И пришел наконец ответ от Плотникова: через банк перевел Маракулину двадцать пять рублей. И уехал Сергей Александрович с театром за границу, а Веру Николаевну и Анну Степановну уговорил поселиться с Василием Александровичем в Финляндии, в Тур-Киля, — за ним уход нужен. С утра до вечера ходил Маракулин по Петербургу из конца в конец, как мышь в мышеловке. И ночью приснилась ему курносая, зубатая, голая: «В субботу, — стучит зубами, смеется, — мать будет в белом!» В тоске смертельной проснулся Маракулин. Была пятница. И поледенел весь от мысли: срок ему — суббота. И не хотел верить сну, и верил, и, веря, сам себя приговаривал к смерти. И почувствовал Маракулин, что не вынесет, не дождется субботы, и в тоске смертельной с утра, бродя по улицам, только и ждал ночи: увидать Верочку, все рассказать ей и проститься. Беда его водила, метала с улицы на улицу, путала, — это судьба, от которой не уйти. И ночь мотался — пытался Верочку отыскать. И суббота наступила и уж подходила к концу, час близился. И пошел Маракулин к себе: может, сон иное значит, что ж у Акумовны он не спросил?
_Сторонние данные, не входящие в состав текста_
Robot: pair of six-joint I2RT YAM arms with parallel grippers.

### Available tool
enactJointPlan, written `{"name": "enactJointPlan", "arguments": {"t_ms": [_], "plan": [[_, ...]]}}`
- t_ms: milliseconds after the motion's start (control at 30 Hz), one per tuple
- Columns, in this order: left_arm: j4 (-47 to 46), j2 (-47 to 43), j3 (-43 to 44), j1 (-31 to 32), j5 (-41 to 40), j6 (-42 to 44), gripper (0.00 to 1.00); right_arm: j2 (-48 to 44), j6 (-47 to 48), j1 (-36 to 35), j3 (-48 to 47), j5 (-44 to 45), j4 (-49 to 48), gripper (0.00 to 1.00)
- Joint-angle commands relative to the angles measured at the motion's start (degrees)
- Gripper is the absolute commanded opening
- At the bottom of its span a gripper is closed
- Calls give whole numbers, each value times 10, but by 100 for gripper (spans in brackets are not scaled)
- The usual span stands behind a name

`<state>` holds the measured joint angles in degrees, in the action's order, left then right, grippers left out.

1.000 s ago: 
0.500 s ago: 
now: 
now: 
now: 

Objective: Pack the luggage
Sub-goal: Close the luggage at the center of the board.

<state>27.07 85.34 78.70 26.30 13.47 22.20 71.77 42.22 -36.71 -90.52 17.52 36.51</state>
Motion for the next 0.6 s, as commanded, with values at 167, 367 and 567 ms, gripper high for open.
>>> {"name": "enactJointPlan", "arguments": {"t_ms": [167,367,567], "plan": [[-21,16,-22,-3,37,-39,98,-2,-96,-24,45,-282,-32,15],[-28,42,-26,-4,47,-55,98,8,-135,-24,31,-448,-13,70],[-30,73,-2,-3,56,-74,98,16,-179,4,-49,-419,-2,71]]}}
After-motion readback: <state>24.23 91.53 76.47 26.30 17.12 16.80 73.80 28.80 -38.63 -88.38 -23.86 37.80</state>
Долго звонил и вошел уж с черного хода. Дверь в кухню оказалась незапертой. Акумовна сидела в белом платке. «Мать будет в белом!» — вспомнил Маракулин и застонал.
Вскочила Акумовна и рассказала, как полезла утром на чердак, белье там висело, да кто-то и запер. Вылезла на крышу, чуть не соскользнула, кричать пытается — голоса нет. Хотела уж по желобу спускаться, да дворник увидел: «Не лазь, — кричит, — отопру!»
Маракулин свое рассказал. «Что этот сон означает, Акумовна?» Молчит старуха. Часы на кухне захрипели, отстукали двенадцать часов. «Акумовна? — спросил Маракулин. — Воскресенье настало?» — «Воскресенье, спите спокойно». И, выждав, пока Акумовна угомонится, взял Маракулин подушку и, как делают летние бурковские жильцы, положив её на подоконник, перевесился на волю. И вдруг увидел на мусоре и кирпичах вдоль шкапчиков-ларьков зеленые березки, почувствовал, как медленно подступает, накатывается прежняя его потерянная радость. И, не удержавшись, с подушкой полетел с подоконника вниз. «Времена созрели, — услышал он как со дна колодца, — наказание близко. Лежи, болотная голова». Маракулин лежал в крови с разбитым черепом на Бурковом дворе.